Raúl Rodríguez Cortés

Noticias recientes develan un preocupante proceso de ocupación militar de México por Estados Unidos, encubierto en la desastrosa guerra de Felipe Calderón contra el narcotráfico.

1. El lunes 8 de agosto, The New York Times informó que agentes del Pentágono, la CIA, la DEA y otras agencias estadounidenses no sólo operan en el Centro de Inteligencia ubicado en Reforma 225 de la ciudad de México, con base a la ya de por sí intervencionista Iniciativa Mérida, sino que están concentrados en una base militar ubicada en un lugar no precisado del norte del país, que es formalmente mexicana, pero controlada por los gringos.

2. El jueves 11 de agosto, La Jornada reveló la existencia de una carta de entendimiento firmada hace 19 meses por los gobiernos de Barack Obama y Felipe Calderón, en la que este último habría aceptado el ingreso masivo de militares estadounidenses a México para desarrollar en nuestro territorio políticas invasoras como las de Afganistán e Irak.

A fin de darle la vuelta a los Congresos de ambos países, se denominó carta de entendimiento a lo que en los hechos es como un tratado, mientras que Estados Unidos ha echado mano de militares en retiro a los que además encubre con la denominación de contratistas privados.

3. Ese mismo jueves, el referido  periódico aseguró que no solamente parte del personal militar, naval o policiaco mexicano está sometido a exámenes de control de confianza aplicados por los estadounidenses. sino que también lo están altos funcionarios: la procuradora Marisela Morales y el secretario federal de Seguridad Pública, Genaro García Luna, entre otros. Semejante subordinación estaría confirmando que los operativos antinarcotráfico del gobierno de Calderón son ordenados por Washington conforme a sus intereses. De ahí que el exigido cambio de la estrategia ni siquiera esté en manos de Calderón.

4. La estrategia dictada por Washington es apuntalada con medidas en las que, incluso la Casa Blanca, pasa por alto las exigencias de su Congreso. El mismo jueves 11 de agosto, El Universal informó que el gobierno estadounidense ha aumentado 400%, discrecionalmente, el apoyo militar a México. Entre 2007 y 2011 pasó de 159 a casi mil millones de pesos.

5. Ese mismo 11 de agosto, a las 4:43 de la mañana, la casa del poeta Efraín Bartolomé y la antropóloga Guadalupe Belmontes, así como las de dos de sus vecinos, ubicadas en Tlalpan, D.F.,  fueron violentamente allanadas por policías encapuchados. Después se supo que eran agentes del Estado de México en el operativo donde capturaron al delincuente Oscar García Montoya alias El Compayito, líder de La Mano con Ojos y que, por lo ocurrido, como ironiza el monero Hernández, fue hecho con las patas y a ciegas.

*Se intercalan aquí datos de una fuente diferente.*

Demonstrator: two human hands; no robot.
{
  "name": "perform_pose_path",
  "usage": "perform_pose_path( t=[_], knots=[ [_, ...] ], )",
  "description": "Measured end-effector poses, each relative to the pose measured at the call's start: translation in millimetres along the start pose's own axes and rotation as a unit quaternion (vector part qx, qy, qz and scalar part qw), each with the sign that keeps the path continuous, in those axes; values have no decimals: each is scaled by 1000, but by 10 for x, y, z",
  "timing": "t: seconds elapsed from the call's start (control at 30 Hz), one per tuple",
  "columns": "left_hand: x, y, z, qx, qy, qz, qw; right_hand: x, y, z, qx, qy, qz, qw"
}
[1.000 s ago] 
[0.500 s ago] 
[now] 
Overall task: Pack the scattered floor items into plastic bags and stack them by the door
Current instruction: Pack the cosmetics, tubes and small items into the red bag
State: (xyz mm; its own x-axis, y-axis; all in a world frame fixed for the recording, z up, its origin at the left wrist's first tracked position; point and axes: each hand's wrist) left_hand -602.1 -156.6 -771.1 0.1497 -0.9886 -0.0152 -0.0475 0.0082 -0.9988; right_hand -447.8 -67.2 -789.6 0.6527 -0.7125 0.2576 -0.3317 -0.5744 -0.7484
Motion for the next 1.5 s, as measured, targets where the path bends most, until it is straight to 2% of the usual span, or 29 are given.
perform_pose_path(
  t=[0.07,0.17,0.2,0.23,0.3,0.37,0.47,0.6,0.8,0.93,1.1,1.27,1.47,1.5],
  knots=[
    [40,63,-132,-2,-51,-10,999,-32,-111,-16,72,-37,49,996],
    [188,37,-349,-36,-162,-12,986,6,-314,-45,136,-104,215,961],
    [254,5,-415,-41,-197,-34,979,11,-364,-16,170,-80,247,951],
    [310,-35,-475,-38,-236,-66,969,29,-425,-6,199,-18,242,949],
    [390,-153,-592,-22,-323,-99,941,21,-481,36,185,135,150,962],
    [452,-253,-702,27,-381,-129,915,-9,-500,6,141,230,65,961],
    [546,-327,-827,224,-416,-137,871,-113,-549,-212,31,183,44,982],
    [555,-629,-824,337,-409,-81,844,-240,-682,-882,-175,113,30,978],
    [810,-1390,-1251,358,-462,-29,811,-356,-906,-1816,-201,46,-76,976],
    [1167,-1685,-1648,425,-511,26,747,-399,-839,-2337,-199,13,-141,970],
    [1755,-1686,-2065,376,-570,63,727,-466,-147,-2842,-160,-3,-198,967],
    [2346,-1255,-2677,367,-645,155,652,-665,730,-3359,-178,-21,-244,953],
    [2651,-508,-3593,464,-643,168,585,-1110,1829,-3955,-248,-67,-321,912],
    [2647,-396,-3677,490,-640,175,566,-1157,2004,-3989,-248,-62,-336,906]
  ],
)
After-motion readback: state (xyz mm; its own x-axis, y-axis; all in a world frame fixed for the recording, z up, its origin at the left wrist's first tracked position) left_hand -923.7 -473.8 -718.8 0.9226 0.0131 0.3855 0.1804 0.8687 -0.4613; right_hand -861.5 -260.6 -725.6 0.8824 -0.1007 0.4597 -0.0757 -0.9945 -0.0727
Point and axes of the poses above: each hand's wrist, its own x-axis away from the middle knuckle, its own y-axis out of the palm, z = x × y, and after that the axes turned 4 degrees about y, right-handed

Cayó, sí, el presunto capo, pero se vulneraron los más elementales derechos de un mexicano de bien que en estrujante relato acaba por preguntarse, ¿de verdad estamos tan solos? Y uno preguntaría con él: ¿para evadir violaciones como la relatada es que se empujan los cambios a la Ley de Seguridad Nacional? ¿Cómo se pondrían las cosas si actualmente, sin una legislación como la que pretende justificar la actuación de fuerzas federales y del ejército, se han denunciado en cuatro años (2006-2011) tres mil 786 cateos ilegales, de acuerdo con información de la CNDH?

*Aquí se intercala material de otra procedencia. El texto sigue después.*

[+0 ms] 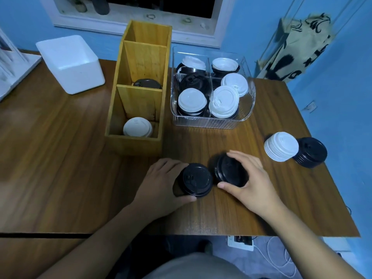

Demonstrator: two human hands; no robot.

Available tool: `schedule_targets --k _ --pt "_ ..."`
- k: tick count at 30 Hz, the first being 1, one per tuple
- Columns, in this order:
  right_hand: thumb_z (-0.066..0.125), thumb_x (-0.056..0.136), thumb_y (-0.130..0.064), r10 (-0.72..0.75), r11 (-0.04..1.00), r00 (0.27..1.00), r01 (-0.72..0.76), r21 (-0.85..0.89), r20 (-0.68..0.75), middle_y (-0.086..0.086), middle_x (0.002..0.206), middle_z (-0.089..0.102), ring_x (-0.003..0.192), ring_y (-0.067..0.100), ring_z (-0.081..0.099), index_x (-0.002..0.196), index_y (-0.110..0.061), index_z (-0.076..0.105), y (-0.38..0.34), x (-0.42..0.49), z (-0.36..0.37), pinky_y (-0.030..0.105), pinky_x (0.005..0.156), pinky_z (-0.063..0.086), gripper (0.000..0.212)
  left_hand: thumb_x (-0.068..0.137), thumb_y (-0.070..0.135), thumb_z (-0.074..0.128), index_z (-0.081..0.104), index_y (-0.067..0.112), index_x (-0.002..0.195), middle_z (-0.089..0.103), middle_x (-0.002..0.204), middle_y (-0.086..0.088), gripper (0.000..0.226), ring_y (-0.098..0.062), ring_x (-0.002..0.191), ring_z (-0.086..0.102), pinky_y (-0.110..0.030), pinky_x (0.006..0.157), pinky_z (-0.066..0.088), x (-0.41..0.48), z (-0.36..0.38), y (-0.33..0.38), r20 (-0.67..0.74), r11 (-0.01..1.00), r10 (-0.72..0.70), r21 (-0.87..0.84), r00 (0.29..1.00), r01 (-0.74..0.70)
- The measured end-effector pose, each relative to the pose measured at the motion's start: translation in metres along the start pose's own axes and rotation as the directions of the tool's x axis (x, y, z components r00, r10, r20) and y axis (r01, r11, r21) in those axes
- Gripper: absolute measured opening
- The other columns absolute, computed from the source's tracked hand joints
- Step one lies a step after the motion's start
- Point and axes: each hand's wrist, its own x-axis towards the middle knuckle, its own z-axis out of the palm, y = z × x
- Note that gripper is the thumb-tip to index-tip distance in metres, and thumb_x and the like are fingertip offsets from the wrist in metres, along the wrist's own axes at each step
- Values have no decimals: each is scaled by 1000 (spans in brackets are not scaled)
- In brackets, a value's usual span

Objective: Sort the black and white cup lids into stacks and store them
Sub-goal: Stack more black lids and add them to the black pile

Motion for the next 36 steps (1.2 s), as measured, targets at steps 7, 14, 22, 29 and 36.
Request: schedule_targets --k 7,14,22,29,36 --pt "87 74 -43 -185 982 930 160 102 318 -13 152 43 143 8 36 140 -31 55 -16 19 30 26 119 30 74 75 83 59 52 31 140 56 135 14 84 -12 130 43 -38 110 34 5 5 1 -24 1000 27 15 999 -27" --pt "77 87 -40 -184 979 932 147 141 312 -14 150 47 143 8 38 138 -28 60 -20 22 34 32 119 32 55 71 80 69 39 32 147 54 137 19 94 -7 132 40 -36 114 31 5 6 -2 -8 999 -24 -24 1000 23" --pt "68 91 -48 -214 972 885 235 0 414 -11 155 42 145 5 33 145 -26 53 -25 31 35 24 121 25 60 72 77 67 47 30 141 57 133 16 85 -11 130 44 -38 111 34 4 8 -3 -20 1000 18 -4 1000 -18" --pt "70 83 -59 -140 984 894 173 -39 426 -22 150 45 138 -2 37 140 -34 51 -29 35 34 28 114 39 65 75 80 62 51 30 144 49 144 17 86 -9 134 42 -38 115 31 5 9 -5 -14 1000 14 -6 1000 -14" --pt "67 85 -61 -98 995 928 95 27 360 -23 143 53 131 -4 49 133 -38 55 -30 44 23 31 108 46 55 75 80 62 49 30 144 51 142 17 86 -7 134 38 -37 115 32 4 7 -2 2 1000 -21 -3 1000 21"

Estados Unidos ha sostenido históricamente una política hacia México —a veces más abierta, a veces más oculta—tendiente a controlar los recursos estratégicos de nuestro país, hoy más necesarios que nunca para ellos en la crisis terminal que enfrentan.

Si como se asegura existe la carta de entendimiento que abre la puerta a la presencia militar de ese país en México, Calderón estaría violando gravemente nuestra Constitución con una conducta que daría la razón a quienes aseguran que accedió a tales exigencias para obtener el respaldo de Washington después de los cuestionados resultados electorales de 2006.

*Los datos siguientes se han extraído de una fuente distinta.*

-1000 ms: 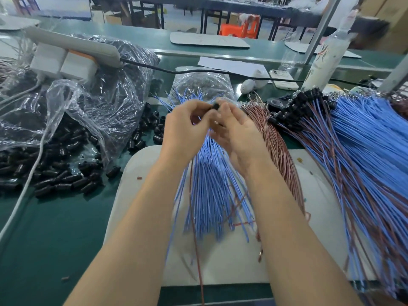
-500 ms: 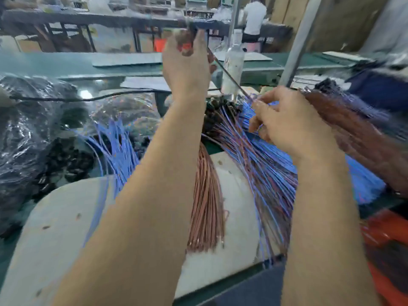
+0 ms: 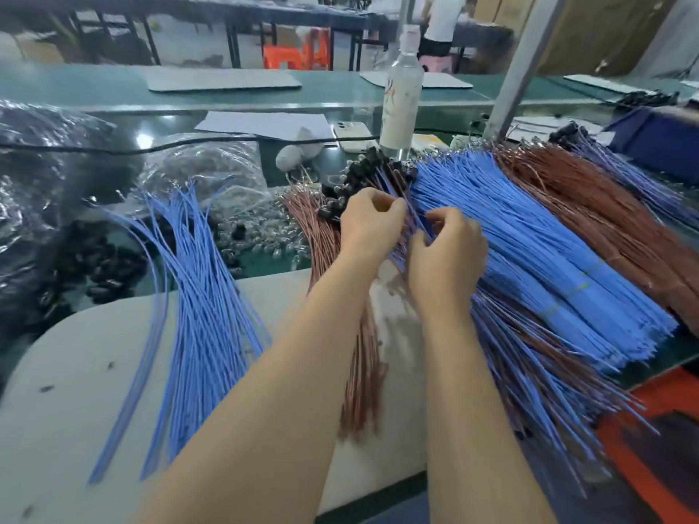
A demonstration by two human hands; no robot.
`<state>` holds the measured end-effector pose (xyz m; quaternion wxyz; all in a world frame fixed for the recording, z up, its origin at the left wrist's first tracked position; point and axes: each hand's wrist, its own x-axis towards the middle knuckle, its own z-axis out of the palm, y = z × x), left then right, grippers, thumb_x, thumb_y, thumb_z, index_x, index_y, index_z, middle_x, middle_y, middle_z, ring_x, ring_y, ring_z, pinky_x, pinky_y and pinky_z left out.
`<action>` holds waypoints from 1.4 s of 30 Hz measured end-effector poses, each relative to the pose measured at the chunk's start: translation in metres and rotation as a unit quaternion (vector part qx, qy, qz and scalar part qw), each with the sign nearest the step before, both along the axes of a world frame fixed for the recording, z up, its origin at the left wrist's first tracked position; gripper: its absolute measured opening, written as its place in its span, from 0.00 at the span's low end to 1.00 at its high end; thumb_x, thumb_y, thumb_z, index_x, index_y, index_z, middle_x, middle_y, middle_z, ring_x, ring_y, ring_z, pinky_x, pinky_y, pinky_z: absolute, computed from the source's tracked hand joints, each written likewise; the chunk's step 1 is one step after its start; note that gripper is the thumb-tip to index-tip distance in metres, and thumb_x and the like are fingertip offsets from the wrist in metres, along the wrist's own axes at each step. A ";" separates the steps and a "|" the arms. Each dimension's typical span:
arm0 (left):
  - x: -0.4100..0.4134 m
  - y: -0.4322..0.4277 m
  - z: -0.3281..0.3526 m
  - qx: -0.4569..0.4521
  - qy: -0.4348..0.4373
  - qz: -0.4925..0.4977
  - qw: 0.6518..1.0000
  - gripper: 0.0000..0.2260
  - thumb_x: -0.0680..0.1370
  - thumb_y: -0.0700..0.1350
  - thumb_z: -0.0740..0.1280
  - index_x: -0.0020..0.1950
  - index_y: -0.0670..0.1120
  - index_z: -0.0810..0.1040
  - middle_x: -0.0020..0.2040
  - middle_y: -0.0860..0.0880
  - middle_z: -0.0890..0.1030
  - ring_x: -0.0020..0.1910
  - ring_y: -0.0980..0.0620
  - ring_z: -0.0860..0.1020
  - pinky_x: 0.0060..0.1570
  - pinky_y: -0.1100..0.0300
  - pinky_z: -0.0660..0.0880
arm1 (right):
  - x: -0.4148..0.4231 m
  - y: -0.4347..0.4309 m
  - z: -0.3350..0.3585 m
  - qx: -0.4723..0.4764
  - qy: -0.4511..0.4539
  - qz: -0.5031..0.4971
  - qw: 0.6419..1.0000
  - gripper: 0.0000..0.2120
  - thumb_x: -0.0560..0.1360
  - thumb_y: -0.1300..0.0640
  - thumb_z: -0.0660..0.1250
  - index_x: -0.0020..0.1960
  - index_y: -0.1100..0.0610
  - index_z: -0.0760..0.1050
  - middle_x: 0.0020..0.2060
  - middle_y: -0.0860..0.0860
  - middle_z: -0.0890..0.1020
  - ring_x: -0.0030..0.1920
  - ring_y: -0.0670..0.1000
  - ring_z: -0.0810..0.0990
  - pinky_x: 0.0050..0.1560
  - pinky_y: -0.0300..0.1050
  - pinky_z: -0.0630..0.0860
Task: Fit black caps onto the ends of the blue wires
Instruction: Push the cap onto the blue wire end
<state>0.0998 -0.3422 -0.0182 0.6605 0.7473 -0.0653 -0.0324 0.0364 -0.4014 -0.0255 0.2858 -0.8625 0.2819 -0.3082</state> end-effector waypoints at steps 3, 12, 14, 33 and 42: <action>0.001 0.044 0.006 -0.035 -0.028 0.062 0.997 0.07 0.77 0.43 0.65 0.40 0.51 0.74 0.42 0.47 0.82 0.46 0.46 0.81 0.53 0.49 0.78 | 0.012 0.035 0.008 -0.001 -0.045 0.087 0.995 0.12 0.75 0.59 0.65 0.58 0.55 0.76 0.56 0.56 0.77 0.57 0.57 0.73 0.55 0.48 0.67; -0.001 0.227 0.016 -0.148 -0.057 0.273 0.949 0.06 0.78 0.38 0.62 0.43 0.49 0.73 0.37 0.51 0.79 0.30 0.59 0.75 0.30 0.67 0.71 | 0.056 0.183 -0.003 0.033 0.102 0.375 0.921 0.10 0.76 0.60 0.63 0.55 0.56 0.79 0.52 0.55 0.83 0.54 0.56 0.79 0.54 0.45 0.73; -0.005 0.260 0.021 -0.158 -0.061 0.300 0.939 0.06 0.78 0.38 0.61 0.44 0.48 0.73 0.37 0.51 0.79 0.29 0.59 0.74 0.30 0.67 0.71 | 0.062 0.209 -0.007 0.020 0.117 0.404 0.907 0.11 0.77 0.61 0.62 0.57 0.56 0.79 0.54 0.55 0.82 0.55 0.56 0.78 0.56 0.47 0.73; -0.004 0.290 0.022 -0.196 -0.016 0.272 0.942 0.04 0.79 0.41 0.61 0.50 0.47 0.75 0.40 0.53 0.81 0.34 0.60 0.77 0.35 0.68 0.75 | 0.092 0.243 -0.013 -0.015 0.128 0.395 0.910 0.15 0.77 0.66 0.57 0.60 0.56 0.75 0.52 0.55 0.80 0.51 0.56 0.78 0.52 0.52 0.77; 0.001 0.293 0.020 -0.219 -0.005 0.279 0.935 0.04 0.79 0.40 0.61 0.49 0.46 0.75 0.38 0.53 0.81 0.34 0.59 0.77 0.35 0.66 0.74 | 0.088 0.273 -0.016 -0.153 0.149 0.354 0.911 0.13 0.77 0.56 0.60 0.58 0.54 0.79 0.59 0.56 0.74 0.60 0.59 0.69 0.57 0.50 0.69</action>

Sería, por tanto, el responsable de habernos convertido en un Estado ni-ni, esto es, un Estado que ni protege la soberanía nacional ni garantiza la seguridad de sus ciudadanos, como comentó a esta columna el ex procurador Sergio García Ramírez al analizar las 30 propuestas de la UNAM para combatir la inseguridad y cambiar la estrategia contra el narcotráfico, que convoca para tal fin a lograr un pacto social y política que permita afrontar tan apremiante urgencia nacional.